** Data records follows **
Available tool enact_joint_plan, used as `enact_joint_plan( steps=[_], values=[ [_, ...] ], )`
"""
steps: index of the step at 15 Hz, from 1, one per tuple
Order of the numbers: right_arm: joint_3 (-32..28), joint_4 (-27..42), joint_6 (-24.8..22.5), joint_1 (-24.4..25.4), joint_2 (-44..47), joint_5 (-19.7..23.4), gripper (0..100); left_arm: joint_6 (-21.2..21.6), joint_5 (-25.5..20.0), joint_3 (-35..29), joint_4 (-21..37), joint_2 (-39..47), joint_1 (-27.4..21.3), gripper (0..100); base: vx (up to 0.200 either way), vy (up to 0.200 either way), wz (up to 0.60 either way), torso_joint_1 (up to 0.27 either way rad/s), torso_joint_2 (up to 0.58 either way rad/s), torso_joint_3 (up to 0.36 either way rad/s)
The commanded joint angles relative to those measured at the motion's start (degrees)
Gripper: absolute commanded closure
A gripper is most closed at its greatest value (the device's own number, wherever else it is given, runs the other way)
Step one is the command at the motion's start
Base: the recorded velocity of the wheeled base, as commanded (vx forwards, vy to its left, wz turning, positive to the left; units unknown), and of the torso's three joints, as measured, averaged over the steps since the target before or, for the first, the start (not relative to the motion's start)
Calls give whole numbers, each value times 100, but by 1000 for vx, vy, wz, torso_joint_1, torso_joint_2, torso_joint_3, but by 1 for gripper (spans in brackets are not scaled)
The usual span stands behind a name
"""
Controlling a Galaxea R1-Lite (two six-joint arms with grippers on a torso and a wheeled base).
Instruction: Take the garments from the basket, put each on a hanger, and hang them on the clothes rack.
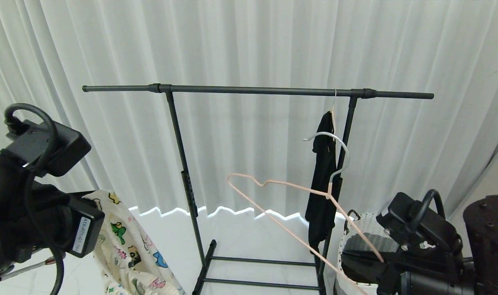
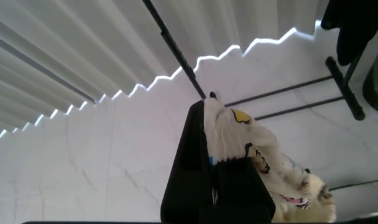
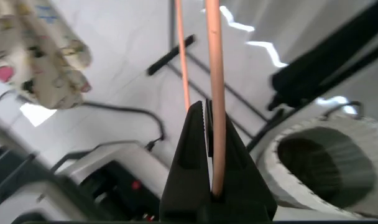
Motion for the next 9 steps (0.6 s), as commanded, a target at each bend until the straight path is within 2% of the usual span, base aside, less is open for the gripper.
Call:
enact_joint_plan(
  steps=[1, 2, 4, 6, 9],
  values=[
    [45, 3, 13, 364, -76, 69, 100, -310, 190, -169, -6, 599, 1, 100, 0, 0, 0, 0, 0, 0],
    [45, 3, 39, 531, -59, 69, 100, -609, 427, -319, 3, 871, 1, 100, 0, 0, 0, 0, 0, 0],
    [36, -6, 250, 900, -50, 78, 100, -1488, 884, -741, 3, 1478, 1, 100, 0, 0, 0, 0, 0, 0],
    [19, -24, 408, 1102, -76, 227, 100, -1892, 1025, -943, 3, 1794, -8, 100, 0, 0, 0, 0, 0, 0],
    [-8, -33, 417, 1129, -50, 482, 100, -1945, 1007, -969, 3, 1821, -52, 100, 0, 0, 0, 0, 0, 0]
  ],
)
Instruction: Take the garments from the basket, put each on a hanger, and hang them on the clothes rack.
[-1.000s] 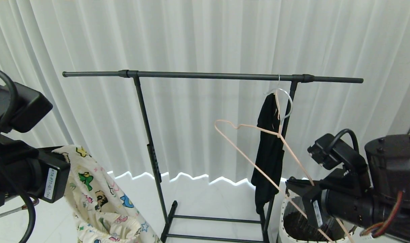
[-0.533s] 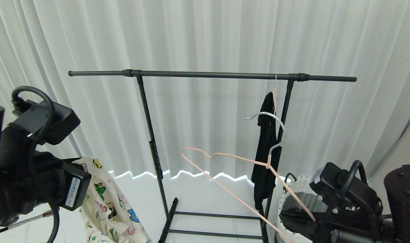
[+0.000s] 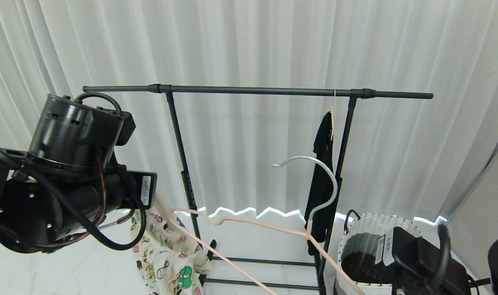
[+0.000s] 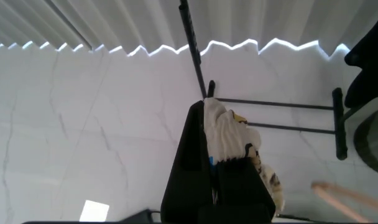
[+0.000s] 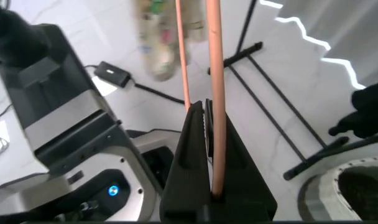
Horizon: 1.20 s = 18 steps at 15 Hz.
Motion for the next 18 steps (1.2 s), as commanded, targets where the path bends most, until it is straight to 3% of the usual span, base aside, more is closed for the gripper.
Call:
enact_joint_plan(
  steps=[1, 4, 13, 18],
  values=[
    [-36, -1, -7, 25, 77, 71, 100, -100, 5, -58, 3, 161, -22, 100, 0, 0, 0, 0, 0, 0],
    [-142, -212, 178, -1, 367, 62, 100, -671, 5, -190, 3, 152, -242, 100, 0, 0, 0, 0, 0, 0],
    [-546, -572, 468, -124, 930, 27, 100, -759, 5, -207, 3, 117, -549, 100, 0, 0, 0, 0, 0, 0],
    [-1161, -581, 784, -150, 1624, -167, 100, -997, 5, -234, 3, 56, -734, 100, 0, 0, 0, 0, 0, 0]
  ],
)
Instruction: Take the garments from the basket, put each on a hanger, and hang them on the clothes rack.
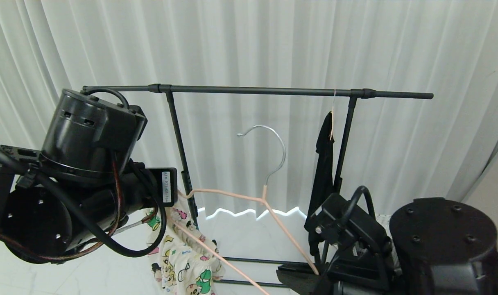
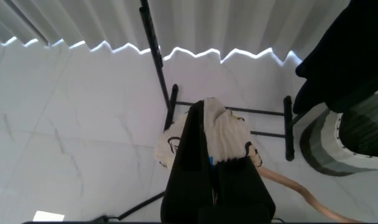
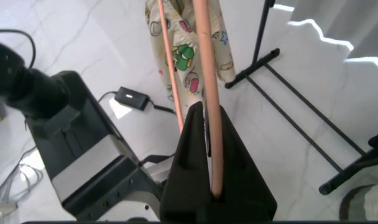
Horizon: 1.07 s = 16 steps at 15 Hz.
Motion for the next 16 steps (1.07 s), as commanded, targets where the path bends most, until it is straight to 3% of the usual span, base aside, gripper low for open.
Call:
enact_joint_plan(
  steps=[1, 4, 16],
  values=[
    [-303, -8, 41, 1, 454, -151, 100, -21, 0, -17, 2, -30, -13, 100, 0, 0, 0, 0, 0, 0],
    [-488, -412, 129, 1, 832, -239, 100, -399, 9, -123, 2, -56, -207, 100, 0, 0, 0, 0, 0, 0],
    [-989, -491, 182, 1, 1360, -266, 100, -583, -52, -246, -7, -126, -1718, 100, 0, 0, 0, 0, 0, 0]
  ],
)
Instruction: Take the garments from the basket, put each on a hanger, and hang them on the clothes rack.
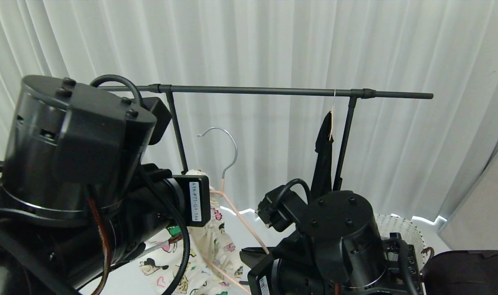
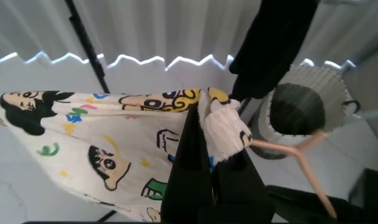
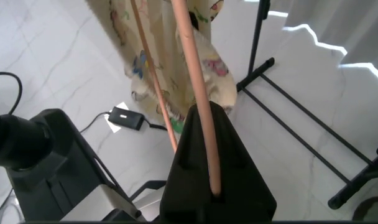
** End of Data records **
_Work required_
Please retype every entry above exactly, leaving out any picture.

_Written solution_
Available tool enact_joint_plan, used as `enact_joint_plan( steps=[_], values=[ [_, ...] ], )`
"""
steps: index of the step at 15 Hz, from 1, one per tuple
Order of the numbers: right_arm: joint_3 (-32..28), joint_4 (-27..42), joint_6 (-24.8..22.5), joint_1 (-24.4..25.4), joint_2 (-44..47), joint_5 (-19.7..23.4), gripper (0..100); left_arm: joint_6 (-21.2..21.6), joint_5 (-25.5..20.0), joint_3 (-35..29), joint_4 (-21..37), joint_2 (-39..47), joint_1 (-27.4..21.3), gripper (0..100); base: vx (up to 0.200 either way), vy (up to 0.200 either way), wz (up to 0.60 either way), torso_joint_1 (up to 0.27 either way rad/s), torso_joint_2 (up to 0.58 either way rad/s), torso_joint_3 (up to 0.36 either way rad/s)
The commanded joint angles relative to those measured at the motion's start (degrees)
Gripper: absolute commanded closure
A gripper is most closed at its greatest value (the device's own number, wherever else it is given, runs the other way)
Step one is the command at the motion's start
Base: the recorded velocity of the wheeled base, as commanded (vx forwards, vy to its left, wz turning, positive to the left; units unknown), and of the torso's three joints, as measured, averaged over the steps since the target before or, for the first, the start (not relative to the motion's start)
Calls give whole numbers, each value times 100, but by 1000 for vx, vy, wz, torso_joint_1, torso_joint_2, torso_joint_3, but by 1 for gripper (spans in brackets are not scaled)
The usual span stands behind a name
"""
Controlling a Galaxea R1-Lite (two six-joint arms with grippers on a torso and a wheeled base).
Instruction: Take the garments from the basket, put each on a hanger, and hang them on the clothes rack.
Motion for the next 9 steps (0.6 s), as commanded, a target at each bend until the straight path is within 2% of the usual span, base aside, less is open for the gripper.
Call:
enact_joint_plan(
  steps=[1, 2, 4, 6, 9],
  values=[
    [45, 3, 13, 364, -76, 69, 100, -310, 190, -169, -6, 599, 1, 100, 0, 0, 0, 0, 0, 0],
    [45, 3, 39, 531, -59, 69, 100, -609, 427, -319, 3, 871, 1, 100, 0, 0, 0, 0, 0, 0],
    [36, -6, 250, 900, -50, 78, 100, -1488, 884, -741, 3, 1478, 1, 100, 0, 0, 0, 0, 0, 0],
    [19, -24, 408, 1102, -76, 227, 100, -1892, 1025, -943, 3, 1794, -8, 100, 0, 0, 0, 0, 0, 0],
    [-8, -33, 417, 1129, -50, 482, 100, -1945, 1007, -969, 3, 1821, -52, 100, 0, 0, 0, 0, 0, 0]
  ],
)
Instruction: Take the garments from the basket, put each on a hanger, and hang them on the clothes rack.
[-1.000s] 
[-0.533s] 
[+0.000s] 
[+0.000s] 
[+0.000s] 
Horizon: 1.20 s = 18 steps at 15 Hz.
Motion for the next 18 steps (1.2 s), as commanded, targets where the path bends most, until it is straight to 3% of the usual span, base aside, more is closed for the gripper.
Call:
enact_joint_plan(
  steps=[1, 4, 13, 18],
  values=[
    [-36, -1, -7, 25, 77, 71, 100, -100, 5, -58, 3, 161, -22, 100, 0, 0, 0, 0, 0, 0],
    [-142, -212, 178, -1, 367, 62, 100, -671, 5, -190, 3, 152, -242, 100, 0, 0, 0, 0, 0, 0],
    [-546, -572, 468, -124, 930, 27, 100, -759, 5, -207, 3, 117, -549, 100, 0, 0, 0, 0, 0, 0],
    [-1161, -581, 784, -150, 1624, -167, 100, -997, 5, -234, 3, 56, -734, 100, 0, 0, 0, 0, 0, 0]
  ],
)
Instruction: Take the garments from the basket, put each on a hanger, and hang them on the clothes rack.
Horizon: 1.07 s = 16 steps at 15 Hz.
Motion for the next 16 steps (1.07 s), as commanded, targets where the path bends most, until it is straight to 3% of the usual span, base aside, gripper low for open.
Call:
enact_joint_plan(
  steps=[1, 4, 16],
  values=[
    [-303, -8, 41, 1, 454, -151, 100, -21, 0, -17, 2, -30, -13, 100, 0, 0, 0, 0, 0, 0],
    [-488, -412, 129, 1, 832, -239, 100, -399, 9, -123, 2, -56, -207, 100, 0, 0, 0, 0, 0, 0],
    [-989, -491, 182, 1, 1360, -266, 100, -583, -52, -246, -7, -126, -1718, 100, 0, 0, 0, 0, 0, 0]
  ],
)
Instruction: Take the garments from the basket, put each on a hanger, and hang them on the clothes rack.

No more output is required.